Hypnosis has received medical approval since 1892 as a safe and proven method of improving health and well-being.
Approval in the U.K.
In 1892, the British Medical Association (BMA) reported in the British Medical Journal that they had commissioned a team of doctors to undertake an extensive evaluation of the nature and effects of hypnotherapy:
“The Committee, having completed such investigation of hypnotism as time permitted, have to report that they have satisfied themselves of the genuineness of the hypnotic state. The Committee are of the opinion that, as a therapeutic agent, hypnotism is frequently effective in relieving pain, procuring sleep, and alleviating many functional ailments.’

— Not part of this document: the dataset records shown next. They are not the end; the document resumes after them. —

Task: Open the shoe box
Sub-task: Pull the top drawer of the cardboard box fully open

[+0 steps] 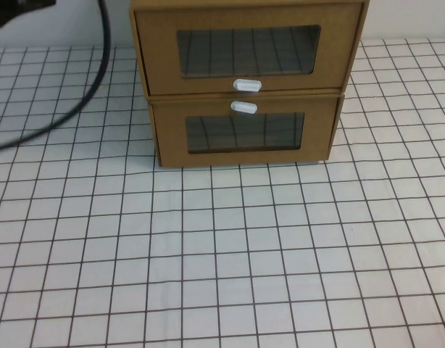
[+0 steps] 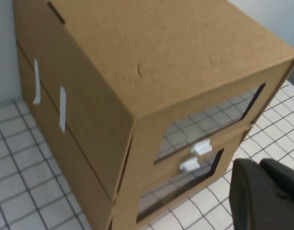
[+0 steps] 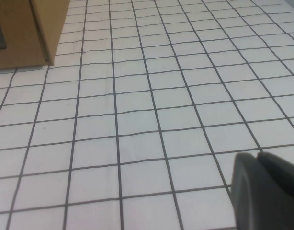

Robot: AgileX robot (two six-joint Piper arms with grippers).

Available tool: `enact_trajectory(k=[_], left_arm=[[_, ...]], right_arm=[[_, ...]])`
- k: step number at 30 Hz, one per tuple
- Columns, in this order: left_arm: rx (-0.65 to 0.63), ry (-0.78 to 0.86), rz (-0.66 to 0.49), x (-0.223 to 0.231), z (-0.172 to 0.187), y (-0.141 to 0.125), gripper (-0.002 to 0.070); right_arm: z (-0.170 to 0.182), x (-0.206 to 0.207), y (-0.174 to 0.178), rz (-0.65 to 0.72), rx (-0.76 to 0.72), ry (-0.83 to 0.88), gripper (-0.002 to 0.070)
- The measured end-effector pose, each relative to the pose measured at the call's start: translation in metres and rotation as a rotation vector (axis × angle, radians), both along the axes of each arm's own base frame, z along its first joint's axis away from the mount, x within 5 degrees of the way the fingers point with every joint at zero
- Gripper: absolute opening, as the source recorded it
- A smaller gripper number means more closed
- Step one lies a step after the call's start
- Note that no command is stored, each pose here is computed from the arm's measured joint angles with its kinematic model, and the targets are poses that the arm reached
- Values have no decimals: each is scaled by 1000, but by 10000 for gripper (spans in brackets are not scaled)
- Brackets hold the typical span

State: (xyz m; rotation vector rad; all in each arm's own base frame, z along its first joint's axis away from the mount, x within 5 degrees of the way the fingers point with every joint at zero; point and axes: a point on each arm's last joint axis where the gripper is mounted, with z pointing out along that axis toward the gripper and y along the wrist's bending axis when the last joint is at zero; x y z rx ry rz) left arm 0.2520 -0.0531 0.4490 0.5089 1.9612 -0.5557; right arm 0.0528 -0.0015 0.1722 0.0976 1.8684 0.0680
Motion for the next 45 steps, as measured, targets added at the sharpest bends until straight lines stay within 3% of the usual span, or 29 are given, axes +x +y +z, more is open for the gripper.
enact_trajectory(k=[4, 10, 20, 29, 41, 45], left_arm=[[6, -19, -90, 49, 17, -18, -5], [18, -64, -242, 104, 23, -69, -5], [76, -91, -323, 165, -13, -129, -5], [126, -44, -294, 194, -55, -138, -5], [127, -54, -281, 197, -56, -138, -5], [128, -56, -282, 197, -56, -138, -5]], right_arm=[[0, 0, 0, 0, 0, 0, -13], [0, 0, 0, 0, 0, 0, -14], [0, 0, 0, 0, 0, 0, -14], [0, 0, 0, 0, 0, 0, -14], [1, 0, 0, 1, 0, -8, -14], [11, 3, 3, 14, 72, -119, -14]])
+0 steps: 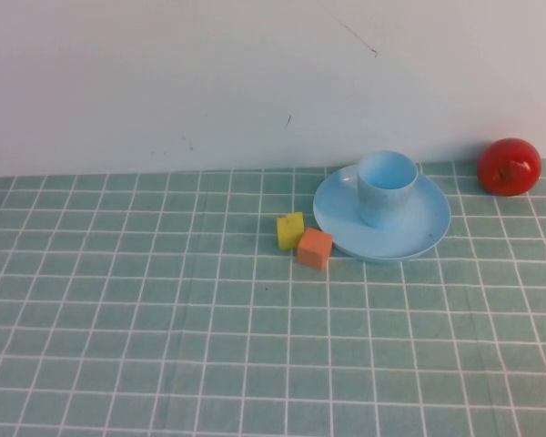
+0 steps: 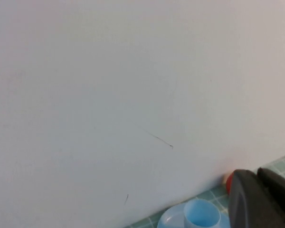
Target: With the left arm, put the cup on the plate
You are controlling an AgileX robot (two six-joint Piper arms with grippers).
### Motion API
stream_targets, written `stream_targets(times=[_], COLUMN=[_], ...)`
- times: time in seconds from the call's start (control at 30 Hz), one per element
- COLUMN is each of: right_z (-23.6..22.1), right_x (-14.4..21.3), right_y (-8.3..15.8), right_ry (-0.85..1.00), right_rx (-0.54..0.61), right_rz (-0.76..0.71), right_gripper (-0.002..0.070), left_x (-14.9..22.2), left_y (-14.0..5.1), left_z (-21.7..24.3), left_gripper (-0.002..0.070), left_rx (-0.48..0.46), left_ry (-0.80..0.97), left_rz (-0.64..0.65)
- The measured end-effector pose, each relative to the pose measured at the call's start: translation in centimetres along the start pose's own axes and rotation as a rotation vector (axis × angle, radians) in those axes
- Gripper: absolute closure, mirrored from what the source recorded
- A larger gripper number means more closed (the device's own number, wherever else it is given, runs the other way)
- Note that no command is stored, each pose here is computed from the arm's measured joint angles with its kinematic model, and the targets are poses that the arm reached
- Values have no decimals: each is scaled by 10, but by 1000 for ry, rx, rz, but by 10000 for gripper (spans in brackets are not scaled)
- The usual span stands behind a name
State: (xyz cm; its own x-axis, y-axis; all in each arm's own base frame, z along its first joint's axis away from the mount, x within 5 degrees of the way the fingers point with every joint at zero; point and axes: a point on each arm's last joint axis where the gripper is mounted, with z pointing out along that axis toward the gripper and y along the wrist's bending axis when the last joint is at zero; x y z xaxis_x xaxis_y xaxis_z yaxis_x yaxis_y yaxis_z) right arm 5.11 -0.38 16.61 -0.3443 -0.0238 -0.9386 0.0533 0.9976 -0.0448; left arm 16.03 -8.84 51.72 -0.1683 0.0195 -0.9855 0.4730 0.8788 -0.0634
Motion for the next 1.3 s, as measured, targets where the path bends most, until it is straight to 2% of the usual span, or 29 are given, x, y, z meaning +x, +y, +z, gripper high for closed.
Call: stream_targets(times=[0.1,0.23,0.4,0.5,0.73,0.93,1.2,1.3], right_z=[0,0,0,0,0,0,0,0], right_x=[0,0,0,0,0,0,0,0], right_y=[0,0,0,0,0,0,0,0], right_ry=[0,0,0,0,0,0,0,0], right_rx=[0,0,0,0,0,0,0,0], right_rz=[2,2,4,4,4,4,4,4], right_gripper=[678,678,678,678,678,678,678,678], left_x=[47,134,236,280,323,331,355,359], left_y=[5,14,29,36,44,41,35,35], left_z=[-18,-36,-52,-56,-69,-76,-75,-75], left_gripper=[674,675,675,675,675,675,675,675], left_rx=[11,-8,-104,-168,-293,-292,-283,-288], left_ry=[-120,-164,-189,-168,-233,-247,31,74], left_rz=[-56,-169,-371,-446,-466,-457,-330,-303])
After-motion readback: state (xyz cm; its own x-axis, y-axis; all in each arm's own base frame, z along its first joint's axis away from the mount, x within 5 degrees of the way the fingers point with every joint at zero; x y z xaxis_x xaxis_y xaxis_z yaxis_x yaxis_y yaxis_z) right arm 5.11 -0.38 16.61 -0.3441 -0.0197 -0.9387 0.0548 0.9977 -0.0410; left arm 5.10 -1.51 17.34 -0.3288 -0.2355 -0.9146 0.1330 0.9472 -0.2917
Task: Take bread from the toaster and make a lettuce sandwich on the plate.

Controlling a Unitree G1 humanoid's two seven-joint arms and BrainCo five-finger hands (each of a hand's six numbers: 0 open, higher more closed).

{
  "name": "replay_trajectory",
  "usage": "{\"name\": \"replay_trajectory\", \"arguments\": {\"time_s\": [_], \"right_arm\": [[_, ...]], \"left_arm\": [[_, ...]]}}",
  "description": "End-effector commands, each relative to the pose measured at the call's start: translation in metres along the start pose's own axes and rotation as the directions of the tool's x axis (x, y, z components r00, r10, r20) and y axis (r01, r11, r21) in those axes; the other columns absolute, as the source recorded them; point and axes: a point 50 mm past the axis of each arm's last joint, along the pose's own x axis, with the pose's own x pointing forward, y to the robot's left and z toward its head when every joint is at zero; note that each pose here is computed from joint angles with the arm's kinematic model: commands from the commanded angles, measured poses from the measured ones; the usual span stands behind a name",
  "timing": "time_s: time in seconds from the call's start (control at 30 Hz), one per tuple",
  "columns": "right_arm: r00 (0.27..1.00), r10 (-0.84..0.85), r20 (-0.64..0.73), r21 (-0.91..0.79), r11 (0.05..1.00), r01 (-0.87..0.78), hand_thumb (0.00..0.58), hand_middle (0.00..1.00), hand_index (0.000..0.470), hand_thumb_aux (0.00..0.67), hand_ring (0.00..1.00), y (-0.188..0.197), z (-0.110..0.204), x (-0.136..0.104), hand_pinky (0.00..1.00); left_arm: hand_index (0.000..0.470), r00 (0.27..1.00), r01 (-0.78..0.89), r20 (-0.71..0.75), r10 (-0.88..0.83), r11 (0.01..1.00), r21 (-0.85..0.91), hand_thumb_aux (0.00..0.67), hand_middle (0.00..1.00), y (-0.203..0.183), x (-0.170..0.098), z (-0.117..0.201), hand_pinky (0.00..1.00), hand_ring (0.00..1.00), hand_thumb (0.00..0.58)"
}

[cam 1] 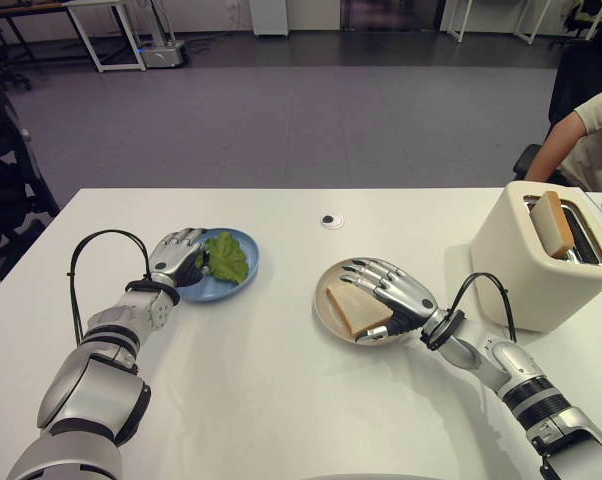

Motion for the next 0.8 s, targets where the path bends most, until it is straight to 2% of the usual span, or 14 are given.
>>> {"name": "replay_trajectory", "arguments": {"time_s": [0.03,0.07,0.1,0.17,0.23,0.33,0.37,0.43,0.5,0.57,0.63,0.7,0.77,0.8], "right_arm": [[1.0,0.012,-0.001,-0.013,1.0,-0.012,0.0,0.0,0.0,0.0,0.0,0.001,-0.002,0.002,0.0],[1.0,0.012,-0.002,-0.013,1.0,-0.012,0.0,0.0,0.0,0.0,0.0,0.0,-0.002,0.002,0.0],[1.0,0.012,-0.003,-0.012,1.0,-0.012,0.0,0.0,0.0,0.0,0.0,0.0,-0.002,0.001,0.0],[1.0,0.012,-0.006,-0.012,1.0,-0.012,0.0,0.0,0.0,0.0,0.0,0.0,-0.002,0.001,0.0],[1.0,0.013,-0.006,-0.011,1.0,-0.013,0.0,0.0,0.0,0.0,0.0,0.001,-0.002,0.001,0.0],[1.0,0.015,-0.006,-0.01,1.0,-0.015,0.0,0.0,0.0,0.0,0.0,0.001,-0.003,0.001,0.0],[1.0,0.015,-0.006,-0.009,1.0,-0.015,0.0,0.0,0.0,0.0,0.0,0.001,-0.003,0.001,0.0],[1.0,0.016,-0.007,-0.007,1.0,-0.016,0.0,0.0,0.0,0.0,0.0,0.001,-0.003,0.001,0.0],[1.0,0.018,-0.007,-0.005,1.0,-0.018,0.0,0.0,0.0,0.0,0.0,0.002,-0.003,0.001,0.0],[1.0,0.02,-0.008,-0.003,1.0,-0.02,0.0,0.0,0.0,0.0,0.0,0.002,-0.003,0.001,0.0],[1.0,0.023,-0.008,-0.002,1.0,-0.023,0.0,0.0,0.0,0.0,0.0,0.003,-0.003,0.001,0.0],[1.0,0.024,-0.009,-0.002,1.0,-0.024,0.0,0.0,0.0,0.0,0.0,0.003,-0.004,0.0,0.0],[1.0,0.024,-0.01,-0.003,1.0,-0.024,0.0,0.0,0.0,0.0,0.0,0.003,-0.005,0.001,0.0],[1.0,0.024,-0.01,-0.004,1.0,-0.024,0.0,0.0,0.0,0.0,0.0,0.003,-0.005,0.0,0.0]], "left_arm": [[0.118,1.0,0.008,0.016,-0.008,1.0,0.029,0.168,0.0,-0.003,-0.004,-0.001,0.0,0.0,0.255],[0.033,1.0,0.007,0.022,-0.008,0.999,0.036,0.047,0.0,-0.002,-0.003,0.0,0.0,0.0,0.079],[0.022,1.0,0.01,0.026,-0.011,0.999,0.039,0.032,0.0,-0.003,-0.003,0.001,0.0,0.0,0.053],[0.02,0.999,0.019,0.029,-0.02,0.999,0.043,0.029,0.0,-0.005,-0.001,0.004,0.0,0.0,0.049],[0.0,0.999,0.029,0.028,-0.03,0.998,0.048,0.0,0.0,-0.008,0.0,0.007,0.0,0.0,0.0],[0.0,0.997,0.066,0.028,-0.069,0.995,0.08,0.0,0.0,-0.014,0.0,0.01,0.0,0.0,0.0],[0.009,0.996,0.076,0.028,-0.079,0.993,0.087,0.013,0.0,-0.016,0.0,0.011,0.0,0.0,0.023],[0.048,0.995,0.092,0.027,-0.095,0.991,0.1,0.068,0.0,-0.019,-0.001,0.012,0.0,0.0,0.112],[0.063,0.994,0.107,0.025,-0.111,0.988,0.113,0.089,0.0,-0.023,-0.003,0.012,0.0,0.0,0.144],[0.063,0.992,0.118,0.022,-0.121,0.986,0.118,0.089,0.0,-0.025,-0.004,0.011,0.0,0.0,0.144],[0.092,0.992,0.123,0.017,-0.126,0.986,0.116,0.131,0.0,-0.025,-0.004,0.011,0.0,0.0,0.205],[0.101,0.992,0.125,0.015,-0.127,0.986,0.114,0.145,0.0,-0.025,-0.003,0.012,0.0,0.0,0.223],[0.208,0.993,0.114,0.022,-0.117,0.988,0.107,0.297,0.0,-0.024,-0.001,0.014,0.0,0.0,0.4],[0.236,0.994,0.102,0.03,-0.106,0.989,0.104,0.336,0.0,-0.022,0.0,0.016,0.0,0.0,0.436]]}}
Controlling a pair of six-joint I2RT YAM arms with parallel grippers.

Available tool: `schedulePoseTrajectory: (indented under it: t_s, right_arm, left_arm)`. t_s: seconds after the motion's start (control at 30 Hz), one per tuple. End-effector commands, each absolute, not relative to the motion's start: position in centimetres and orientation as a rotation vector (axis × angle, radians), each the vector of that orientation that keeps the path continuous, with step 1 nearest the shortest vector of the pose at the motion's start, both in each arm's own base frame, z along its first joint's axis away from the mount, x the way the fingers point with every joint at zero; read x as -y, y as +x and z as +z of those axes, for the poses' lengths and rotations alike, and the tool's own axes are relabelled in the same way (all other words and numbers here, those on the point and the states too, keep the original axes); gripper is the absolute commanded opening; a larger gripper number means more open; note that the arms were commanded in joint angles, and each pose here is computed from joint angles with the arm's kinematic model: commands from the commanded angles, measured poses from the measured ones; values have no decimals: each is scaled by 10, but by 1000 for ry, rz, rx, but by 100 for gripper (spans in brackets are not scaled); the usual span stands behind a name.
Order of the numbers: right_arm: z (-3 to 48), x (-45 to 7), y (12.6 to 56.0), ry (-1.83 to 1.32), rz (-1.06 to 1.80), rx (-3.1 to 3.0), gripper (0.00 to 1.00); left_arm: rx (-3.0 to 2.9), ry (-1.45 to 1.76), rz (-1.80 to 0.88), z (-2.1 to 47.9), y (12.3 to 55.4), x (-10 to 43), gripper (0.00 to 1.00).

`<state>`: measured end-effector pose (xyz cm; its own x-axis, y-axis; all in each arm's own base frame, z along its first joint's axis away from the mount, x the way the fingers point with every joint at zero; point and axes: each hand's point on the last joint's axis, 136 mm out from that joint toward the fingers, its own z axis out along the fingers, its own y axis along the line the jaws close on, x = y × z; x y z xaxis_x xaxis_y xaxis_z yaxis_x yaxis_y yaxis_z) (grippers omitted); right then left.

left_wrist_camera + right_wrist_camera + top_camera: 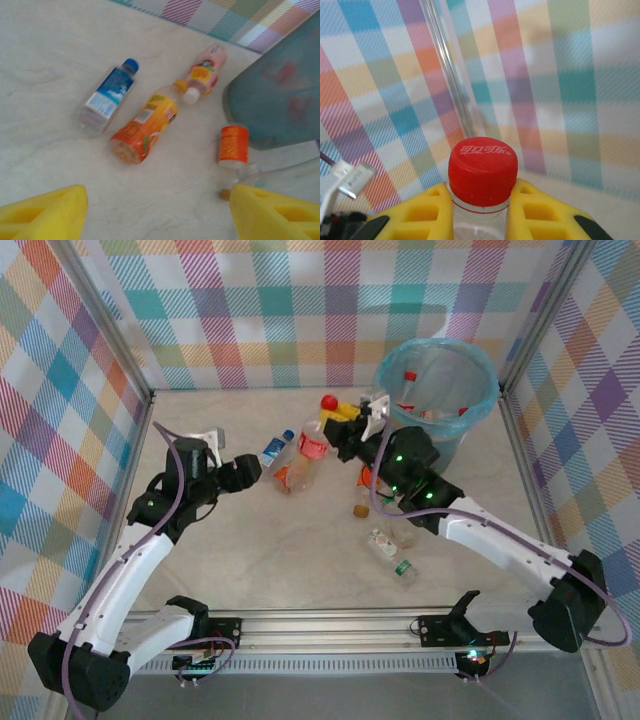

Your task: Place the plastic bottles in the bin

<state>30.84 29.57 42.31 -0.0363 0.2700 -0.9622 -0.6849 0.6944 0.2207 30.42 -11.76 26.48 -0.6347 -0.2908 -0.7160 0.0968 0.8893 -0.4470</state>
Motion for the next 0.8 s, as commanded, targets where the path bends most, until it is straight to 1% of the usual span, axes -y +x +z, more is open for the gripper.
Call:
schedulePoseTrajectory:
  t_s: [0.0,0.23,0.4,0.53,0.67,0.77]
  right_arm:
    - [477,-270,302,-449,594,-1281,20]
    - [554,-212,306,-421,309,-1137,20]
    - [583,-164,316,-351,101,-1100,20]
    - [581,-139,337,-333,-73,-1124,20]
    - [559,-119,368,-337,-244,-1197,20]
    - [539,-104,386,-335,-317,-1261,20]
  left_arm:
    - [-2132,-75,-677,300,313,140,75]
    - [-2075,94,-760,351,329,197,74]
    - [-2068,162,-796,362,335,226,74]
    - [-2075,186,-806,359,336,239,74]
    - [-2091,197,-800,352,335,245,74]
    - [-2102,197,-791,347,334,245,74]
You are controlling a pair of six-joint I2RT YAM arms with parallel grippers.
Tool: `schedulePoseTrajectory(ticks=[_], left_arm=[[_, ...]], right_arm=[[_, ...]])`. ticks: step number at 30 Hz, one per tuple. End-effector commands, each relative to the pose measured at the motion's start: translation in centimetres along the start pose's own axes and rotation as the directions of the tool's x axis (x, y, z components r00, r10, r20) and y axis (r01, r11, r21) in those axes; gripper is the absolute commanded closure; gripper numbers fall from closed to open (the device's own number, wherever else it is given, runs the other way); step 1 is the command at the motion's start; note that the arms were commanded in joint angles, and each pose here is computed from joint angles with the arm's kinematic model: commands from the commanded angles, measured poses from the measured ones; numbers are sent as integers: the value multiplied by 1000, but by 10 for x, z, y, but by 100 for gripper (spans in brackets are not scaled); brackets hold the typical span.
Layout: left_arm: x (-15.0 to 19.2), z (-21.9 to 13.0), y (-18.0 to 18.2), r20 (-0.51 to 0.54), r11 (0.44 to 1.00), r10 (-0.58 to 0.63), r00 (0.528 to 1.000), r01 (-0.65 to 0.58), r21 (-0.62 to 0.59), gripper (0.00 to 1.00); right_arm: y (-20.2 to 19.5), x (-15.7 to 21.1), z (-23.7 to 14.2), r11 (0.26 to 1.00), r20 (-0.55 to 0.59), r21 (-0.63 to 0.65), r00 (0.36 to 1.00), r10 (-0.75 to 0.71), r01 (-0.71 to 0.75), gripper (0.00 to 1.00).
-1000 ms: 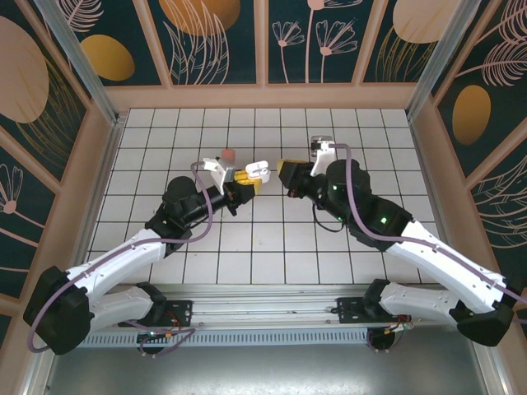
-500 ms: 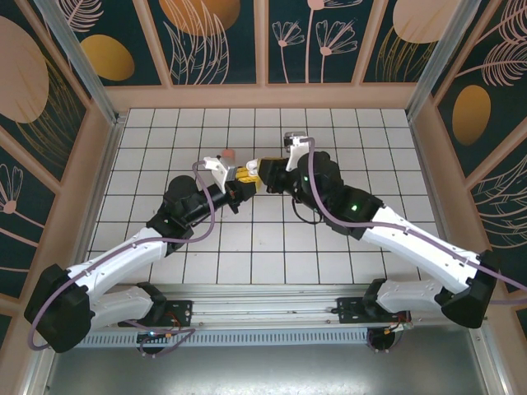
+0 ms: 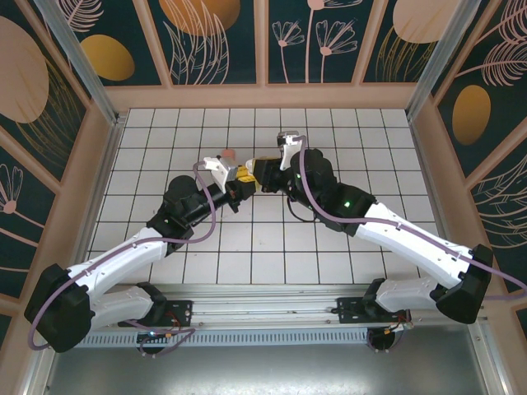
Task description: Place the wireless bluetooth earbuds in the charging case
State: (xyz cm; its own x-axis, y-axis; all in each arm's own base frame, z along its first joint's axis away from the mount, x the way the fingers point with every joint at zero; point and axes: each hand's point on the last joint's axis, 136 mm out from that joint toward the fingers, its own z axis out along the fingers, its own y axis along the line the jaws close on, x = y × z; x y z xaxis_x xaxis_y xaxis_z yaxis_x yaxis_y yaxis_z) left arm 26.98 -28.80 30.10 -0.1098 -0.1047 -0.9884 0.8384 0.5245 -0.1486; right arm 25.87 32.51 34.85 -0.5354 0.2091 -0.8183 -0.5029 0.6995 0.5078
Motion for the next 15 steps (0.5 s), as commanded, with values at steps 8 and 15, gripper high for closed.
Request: schedulePoseTrajectory(ticks=[8, 15], left_arm=[[-14, 2, -3, 66, 999, 38, 997, -38, 10, 100], [-14, 3, -4, 68, 999, 40, 997, -41, 12, 100]], right_arm=[[12, 1, 2, 996, -2, -59, 998, 60, -60, 84], [11, 5, 4, 994, -7, -63, 996, 84, -84, 84]])
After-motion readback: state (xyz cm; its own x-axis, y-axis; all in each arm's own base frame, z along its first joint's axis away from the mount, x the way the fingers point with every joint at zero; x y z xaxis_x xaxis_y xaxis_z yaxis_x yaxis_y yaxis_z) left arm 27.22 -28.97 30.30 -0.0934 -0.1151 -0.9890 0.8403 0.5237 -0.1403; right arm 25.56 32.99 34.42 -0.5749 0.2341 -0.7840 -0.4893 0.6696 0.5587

In 1955, the Psychological Medicine Group of the BMA commissioned a Subcommittee, led by Prof. T. Ferguson Rodger, to deliver a second, and more comprehensive, report on hypnosis. This subcommittee was told “to consider the uses of hypnotism, its relation to medical practice in the present day, the advisability of giving encouragement to research into its nature and application, and the lines upon which such research might be organized.”
This subcommittee consulted several experts on hypnosis from various fields, including the eminent neurologist, Prof. W. Russell Brain, and the psychoanalyst, Wilfred Bion. After two years of study and research, its final report, “Medical use of Hypnotism,” was published in the April 1955 issue of the British Medical Journal:
“The Subcommittee is satisfied after consideration of the available evidence that hypnotism is of value and may be the treatment of choice in some cases of so-called psychosomatic disorder and Psychoneurosis. It may also be of value for revealing unrecognized motives and conflicts in such conditions. As a treatment, in the opinion of the Subcommittee it has proved its ability to remove symptoms and to alter morbid habits of thought and behavior. In addition to the treatment of psychiatric disabilities, there is a place for hypnotism in the production of anesthesia or analgesia for surgical and dental operations, and in suitable subjects it is an effective method of relieving pain in childbirth without altering the normal course of labor.”
Approval in the U.S.
In the September 1958 issue of the Journal of the American Medical Association, the following was stated: “The use of hypnosis has a recognized place in the medical armamentarium and is a useful technique….”
In 1958, the American Psychological Association (APA) approved hypnotherapy for use by professionally responsible individuals.
In 1996, a National Institutes of Health panel recommended the use of hypnosis for a variety of issues (JAMA. 1996;276:313-318).
Prestigious hospitals in the U.S. now use and teach hypnosis, such as Stanford University School of Medicine in San Francisco, the Beth Israel Medical Center in Boston, and University of Texas Southwestern Medical Center in Dallas. The American Dental Association and National Cancer Institute recognize hypnotherapy as an effective nonpharmacologic method of pain control. Many insurance companies cover hypnosis for medical and dental uses, including major surgeries. Now, more and more people are choosing hypnosis over anesthesia for surgery. Some choose hypnosis simply because they fear not waking up from anesthesia. The fear-factor aside, however, hypnosis offers definite medical advantages, i.e. less bleeding, faster recovery time, and the need for fewer post-operative medications.
In conclusion, hypnosis is a safe and proven method of helping people improve their health and well-being.
Disclaimer: Hypnosis cannot, and should not, stand alone as the sole medical or psychological intervention for any disorder. Hypnosis should not be used instead of appropriate medical, dental, or psychological treatment, and any individual with a medical or psychological problem should first consult a qualified health care provider for diagnosis and professional advice. Hypnosis should only be practiced by those who have been appropriately trained, who practice appropriately, and within the scope of their training.